▸ **Problem requirements**
Below this line are records; write out exactly the lines from the one containing "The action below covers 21" through the one containing "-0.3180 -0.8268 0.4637", with the pictures left out.

▸ **Input for this task**
• • •

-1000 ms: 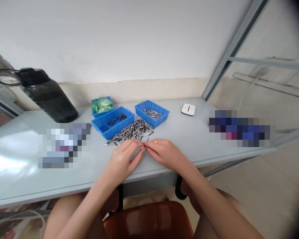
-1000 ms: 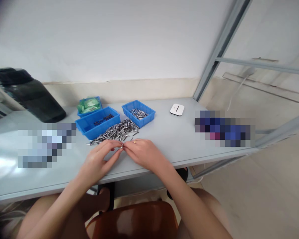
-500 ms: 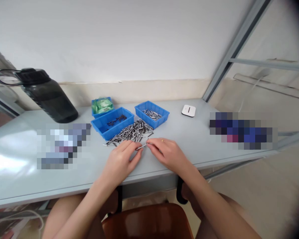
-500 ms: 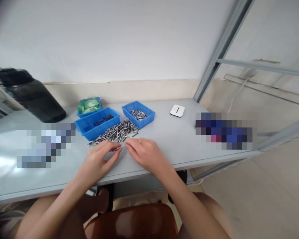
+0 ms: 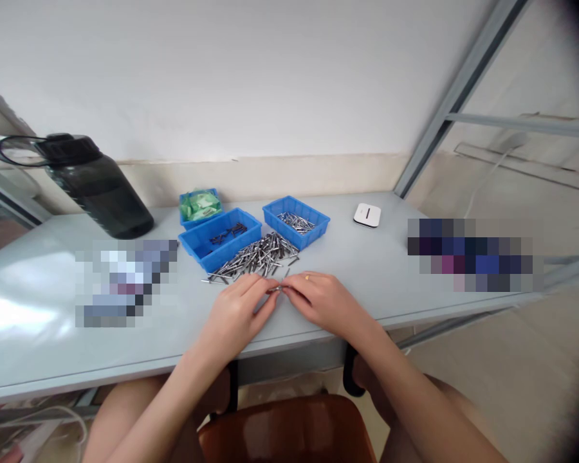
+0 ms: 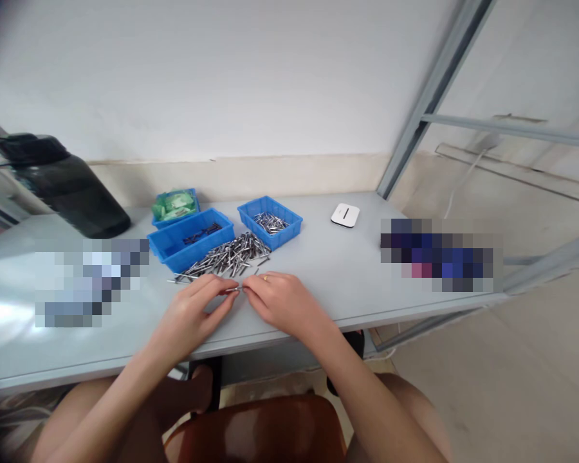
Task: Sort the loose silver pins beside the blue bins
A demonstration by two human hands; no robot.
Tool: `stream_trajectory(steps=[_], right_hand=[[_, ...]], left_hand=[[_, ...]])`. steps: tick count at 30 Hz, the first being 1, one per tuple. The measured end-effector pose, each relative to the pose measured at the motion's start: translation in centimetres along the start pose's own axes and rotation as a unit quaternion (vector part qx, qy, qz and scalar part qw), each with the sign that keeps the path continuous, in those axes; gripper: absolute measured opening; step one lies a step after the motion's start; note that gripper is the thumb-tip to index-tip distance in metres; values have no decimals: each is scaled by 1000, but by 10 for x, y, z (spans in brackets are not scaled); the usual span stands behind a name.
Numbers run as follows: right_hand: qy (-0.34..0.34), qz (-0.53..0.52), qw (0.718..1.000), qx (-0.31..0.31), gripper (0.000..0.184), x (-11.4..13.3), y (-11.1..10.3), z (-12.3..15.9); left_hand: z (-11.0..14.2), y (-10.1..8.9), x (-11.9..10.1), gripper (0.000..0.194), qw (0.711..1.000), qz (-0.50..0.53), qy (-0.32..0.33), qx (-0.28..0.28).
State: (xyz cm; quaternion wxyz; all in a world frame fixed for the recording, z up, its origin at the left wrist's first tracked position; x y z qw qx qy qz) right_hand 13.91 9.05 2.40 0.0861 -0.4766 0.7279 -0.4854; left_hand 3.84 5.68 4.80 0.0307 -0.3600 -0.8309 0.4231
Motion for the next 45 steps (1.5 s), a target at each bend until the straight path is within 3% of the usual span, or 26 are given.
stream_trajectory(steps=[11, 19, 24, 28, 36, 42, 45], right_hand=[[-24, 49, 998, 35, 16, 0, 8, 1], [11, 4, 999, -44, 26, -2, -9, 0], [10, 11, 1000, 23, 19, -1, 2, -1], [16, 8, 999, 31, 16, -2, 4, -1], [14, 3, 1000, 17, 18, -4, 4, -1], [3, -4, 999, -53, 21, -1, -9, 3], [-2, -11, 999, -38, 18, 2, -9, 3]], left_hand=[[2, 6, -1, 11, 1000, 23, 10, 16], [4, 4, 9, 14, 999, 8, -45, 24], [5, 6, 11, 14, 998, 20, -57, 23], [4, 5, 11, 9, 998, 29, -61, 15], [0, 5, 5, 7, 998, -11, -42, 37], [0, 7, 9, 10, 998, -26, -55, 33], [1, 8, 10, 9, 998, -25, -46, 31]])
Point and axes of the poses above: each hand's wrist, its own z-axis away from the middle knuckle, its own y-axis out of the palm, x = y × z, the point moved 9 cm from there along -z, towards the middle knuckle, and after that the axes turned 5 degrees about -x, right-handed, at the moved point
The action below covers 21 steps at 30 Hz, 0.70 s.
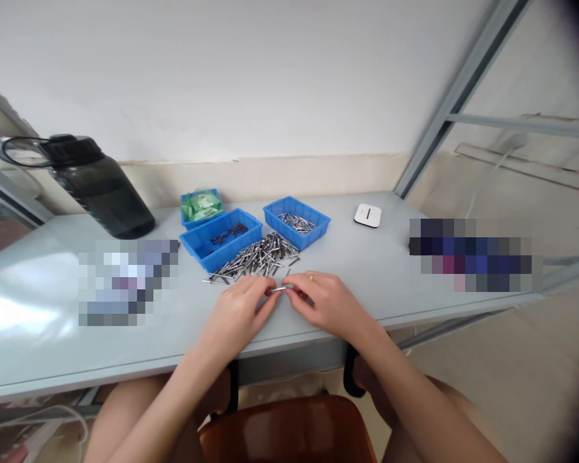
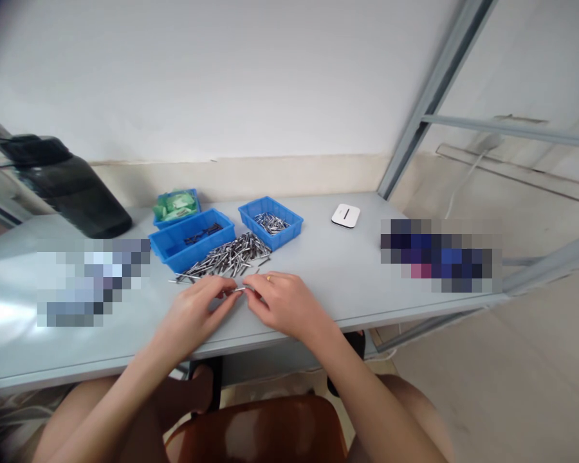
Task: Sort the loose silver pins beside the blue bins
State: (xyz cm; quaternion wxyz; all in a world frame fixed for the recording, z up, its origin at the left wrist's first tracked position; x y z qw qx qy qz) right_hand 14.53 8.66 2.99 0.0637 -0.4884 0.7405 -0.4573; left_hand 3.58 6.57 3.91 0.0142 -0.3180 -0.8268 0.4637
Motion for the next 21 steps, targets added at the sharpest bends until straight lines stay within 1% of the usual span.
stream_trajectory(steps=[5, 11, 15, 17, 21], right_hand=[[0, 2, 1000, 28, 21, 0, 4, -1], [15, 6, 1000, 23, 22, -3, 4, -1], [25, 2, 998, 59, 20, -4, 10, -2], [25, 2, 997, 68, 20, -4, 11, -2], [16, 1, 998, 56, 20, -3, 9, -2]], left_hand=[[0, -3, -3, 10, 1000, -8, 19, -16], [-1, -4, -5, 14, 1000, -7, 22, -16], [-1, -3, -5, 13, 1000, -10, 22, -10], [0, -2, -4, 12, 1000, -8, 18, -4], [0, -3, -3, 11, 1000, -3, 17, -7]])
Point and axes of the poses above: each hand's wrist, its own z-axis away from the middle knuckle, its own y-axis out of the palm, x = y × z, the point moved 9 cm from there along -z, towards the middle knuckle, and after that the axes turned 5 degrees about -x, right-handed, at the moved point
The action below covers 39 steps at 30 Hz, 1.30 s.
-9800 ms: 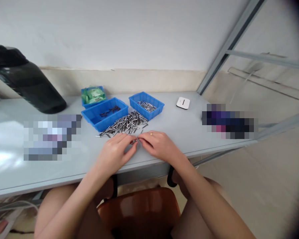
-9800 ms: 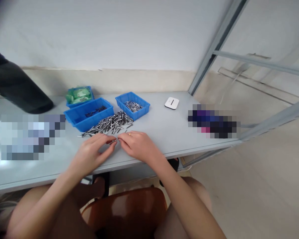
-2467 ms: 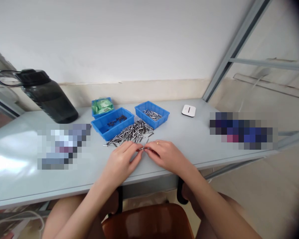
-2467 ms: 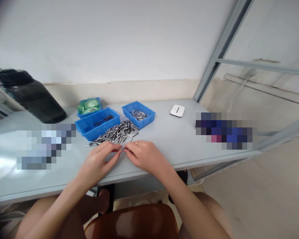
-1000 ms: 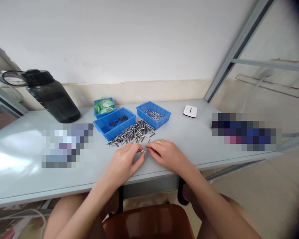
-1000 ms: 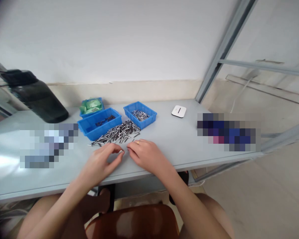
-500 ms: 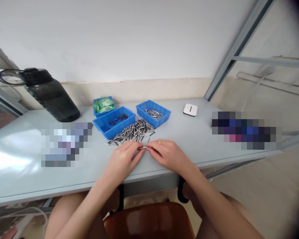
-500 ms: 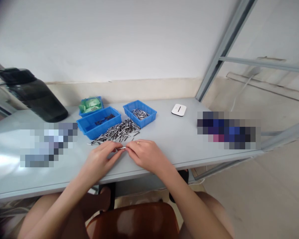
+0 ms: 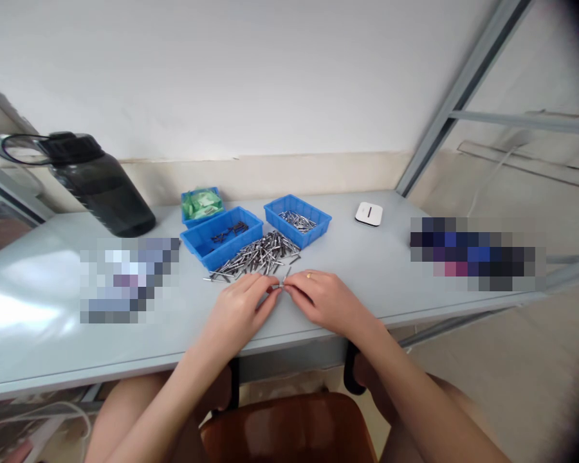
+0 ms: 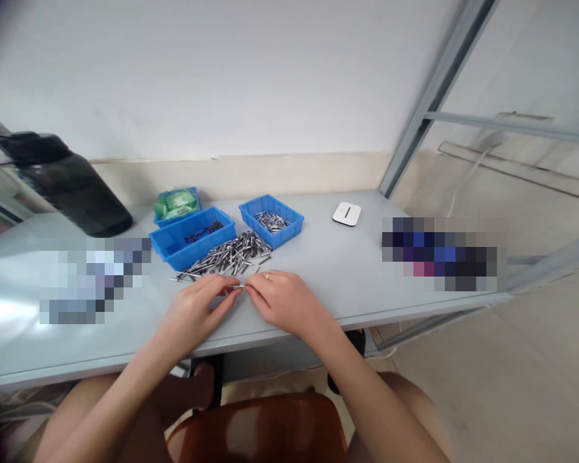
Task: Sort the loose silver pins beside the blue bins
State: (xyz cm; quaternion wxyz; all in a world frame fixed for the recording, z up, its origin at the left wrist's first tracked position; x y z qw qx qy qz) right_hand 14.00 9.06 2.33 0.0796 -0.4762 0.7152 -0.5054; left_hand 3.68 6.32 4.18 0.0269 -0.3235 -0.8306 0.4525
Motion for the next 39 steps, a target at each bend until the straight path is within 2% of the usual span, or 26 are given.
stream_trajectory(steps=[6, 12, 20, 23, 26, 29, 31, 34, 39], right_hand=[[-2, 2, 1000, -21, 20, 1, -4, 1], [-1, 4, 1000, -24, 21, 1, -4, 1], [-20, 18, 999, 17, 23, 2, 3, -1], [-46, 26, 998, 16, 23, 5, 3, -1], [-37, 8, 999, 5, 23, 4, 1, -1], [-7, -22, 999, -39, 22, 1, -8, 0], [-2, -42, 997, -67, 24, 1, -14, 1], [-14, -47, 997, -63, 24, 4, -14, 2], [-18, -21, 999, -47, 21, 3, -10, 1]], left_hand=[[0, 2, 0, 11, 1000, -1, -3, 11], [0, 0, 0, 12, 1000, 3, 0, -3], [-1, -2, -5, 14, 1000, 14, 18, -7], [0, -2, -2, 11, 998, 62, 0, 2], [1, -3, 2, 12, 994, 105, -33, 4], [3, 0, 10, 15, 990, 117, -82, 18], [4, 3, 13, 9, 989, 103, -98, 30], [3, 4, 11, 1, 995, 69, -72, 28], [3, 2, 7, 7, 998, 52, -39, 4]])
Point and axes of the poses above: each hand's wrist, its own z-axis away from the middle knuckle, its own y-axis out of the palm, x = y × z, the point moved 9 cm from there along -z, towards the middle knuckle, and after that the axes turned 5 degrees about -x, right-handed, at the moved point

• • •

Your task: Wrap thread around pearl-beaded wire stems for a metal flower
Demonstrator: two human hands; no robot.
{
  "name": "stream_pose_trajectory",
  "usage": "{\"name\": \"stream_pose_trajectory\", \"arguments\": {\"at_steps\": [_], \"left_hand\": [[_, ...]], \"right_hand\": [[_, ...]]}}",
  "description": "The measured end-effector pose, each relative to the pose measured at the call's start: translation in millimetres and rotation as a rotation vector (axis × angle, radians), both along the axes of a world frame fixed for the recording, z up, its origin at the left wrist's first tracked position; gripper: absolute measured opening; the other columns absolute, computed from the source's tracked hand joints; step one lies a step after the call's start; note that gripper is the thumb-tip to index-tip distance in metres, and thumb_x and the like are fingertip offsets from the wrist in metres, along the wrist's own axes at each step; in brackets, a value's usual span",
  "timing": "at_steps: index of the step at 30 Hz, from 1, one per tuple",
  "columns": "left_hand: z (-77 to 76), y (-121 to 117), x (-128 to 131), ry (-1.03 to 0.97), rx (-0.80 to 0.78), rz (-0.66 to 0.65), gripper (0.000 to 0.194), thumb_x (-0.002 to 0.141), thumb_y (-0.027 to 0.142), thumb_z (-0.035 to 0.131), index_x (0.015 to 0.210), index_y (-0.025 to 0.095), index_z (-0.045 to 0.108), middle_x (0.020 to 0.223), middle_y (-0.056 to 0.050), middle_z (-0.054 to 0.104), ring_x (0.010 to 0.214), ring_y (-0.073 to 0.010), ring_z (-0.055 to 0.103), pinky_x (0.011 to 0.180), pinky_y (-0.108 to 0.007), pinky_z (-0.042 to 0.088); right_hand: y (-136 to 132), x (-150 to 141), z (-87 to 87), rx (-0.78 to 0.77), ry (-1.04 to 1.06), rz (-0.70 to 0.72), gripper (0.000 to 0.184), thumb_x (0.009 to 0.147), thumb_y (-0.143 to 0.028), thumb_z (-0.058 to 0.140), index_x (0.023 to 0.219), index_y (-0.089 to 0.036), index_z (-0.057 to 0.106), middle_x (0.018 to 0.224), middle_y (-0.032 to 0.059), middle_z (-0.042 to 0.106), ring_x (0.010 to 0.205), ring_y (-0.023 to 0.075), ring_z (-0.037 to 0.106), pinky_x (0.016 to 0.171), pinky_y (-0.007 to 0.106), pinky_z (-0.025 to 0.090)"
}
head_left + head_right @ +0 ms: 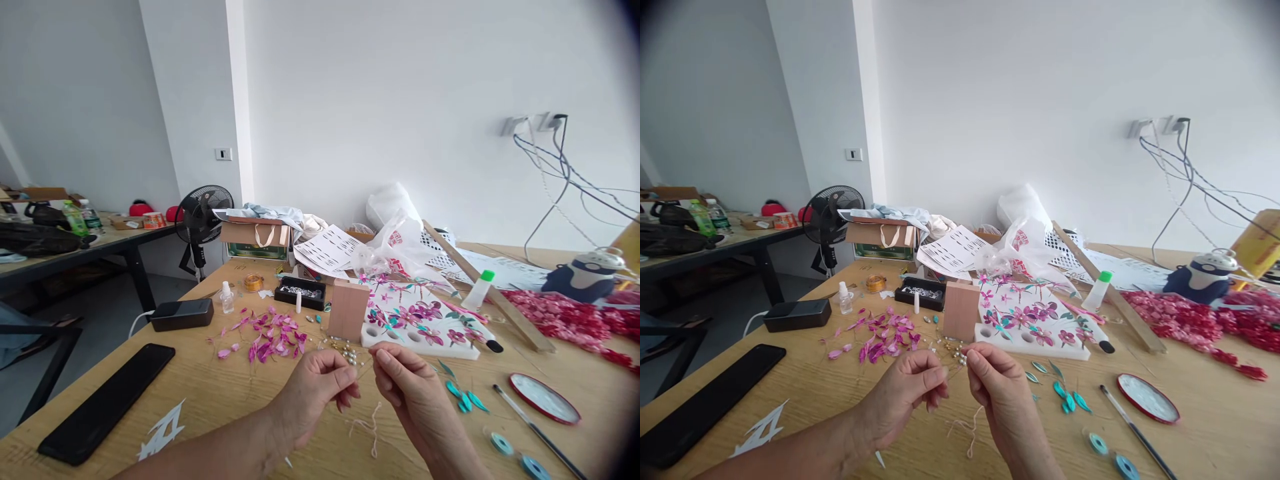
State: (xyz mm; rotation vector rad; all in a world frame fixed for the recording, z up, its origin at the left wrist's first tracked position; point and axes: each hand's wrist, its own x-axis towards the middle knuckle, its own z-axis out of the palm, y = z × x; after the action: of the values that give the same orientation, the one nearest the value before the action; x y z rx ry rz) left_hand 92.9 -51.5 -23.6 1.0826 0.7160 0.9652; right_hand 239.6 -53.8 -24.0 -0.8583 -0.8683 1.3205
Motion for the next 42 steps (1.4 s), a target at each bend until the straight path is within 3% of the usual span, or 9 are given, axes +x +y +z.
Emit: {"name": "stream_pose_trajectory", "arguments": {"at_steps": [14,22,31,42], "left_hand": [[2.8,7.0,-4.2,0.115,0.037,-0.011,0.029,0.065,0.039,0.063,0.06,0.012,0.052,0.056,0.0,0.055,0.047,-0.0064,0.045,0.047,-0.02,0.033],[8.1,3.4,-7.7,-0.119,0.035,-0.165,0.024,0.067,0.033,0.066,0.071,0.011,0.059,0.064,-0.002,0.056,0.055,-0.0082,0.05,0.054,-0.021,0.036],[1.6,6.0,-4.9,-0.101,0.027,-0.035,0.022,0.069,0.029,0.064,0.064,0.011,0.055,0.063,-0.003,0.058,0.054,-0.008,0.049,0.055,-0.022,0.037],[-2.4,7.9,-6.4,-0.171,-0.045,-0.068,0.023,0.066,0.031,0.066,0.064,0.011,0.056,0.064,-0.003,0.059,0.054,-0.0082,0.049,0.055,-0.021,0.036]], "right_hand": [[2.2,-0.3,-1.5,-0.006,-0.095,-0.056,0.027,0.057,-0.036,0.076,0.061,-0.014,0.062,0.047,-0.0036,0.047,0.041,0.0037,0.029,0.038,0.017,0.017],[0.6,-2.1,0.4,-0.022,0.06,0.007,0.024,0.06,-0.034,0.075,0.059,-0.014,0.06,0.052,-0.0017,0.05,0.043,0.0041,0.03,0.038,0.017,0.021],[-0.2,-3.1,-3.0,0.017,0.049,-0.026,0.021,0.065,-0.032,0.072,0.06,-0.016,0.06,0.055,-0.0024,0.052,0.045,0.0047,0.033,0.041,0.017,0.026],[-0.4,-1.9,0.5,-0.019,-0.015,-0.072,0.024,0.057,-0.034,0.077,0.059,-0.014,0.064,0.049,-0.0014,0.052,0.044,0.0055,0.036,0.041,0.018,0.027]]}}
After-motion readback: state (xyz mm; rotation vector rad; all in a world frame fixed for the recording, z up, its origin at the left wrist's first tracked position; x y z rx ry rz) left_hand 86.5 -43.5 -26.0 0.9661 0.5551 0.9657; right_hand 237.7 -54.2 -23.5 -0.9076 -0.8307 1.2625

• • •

▸ **Result for this task**
The action below covers 21 steps at 30 Hz, 0.70 s.
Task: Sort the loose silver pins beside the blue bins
State: (xyz cm; quaternion wxyz; all in a world frame fixed for the recording, z up, its origin at the left wrist's first tracked position; x y z qw qx qy qz) right_hand 14.53 8.66 2.99 0.0637 -0.4884 0.7405 -0.4573; left_hand 3.58 6.57 3.91 0.0142 -0.3180 -0.8268 0.4637

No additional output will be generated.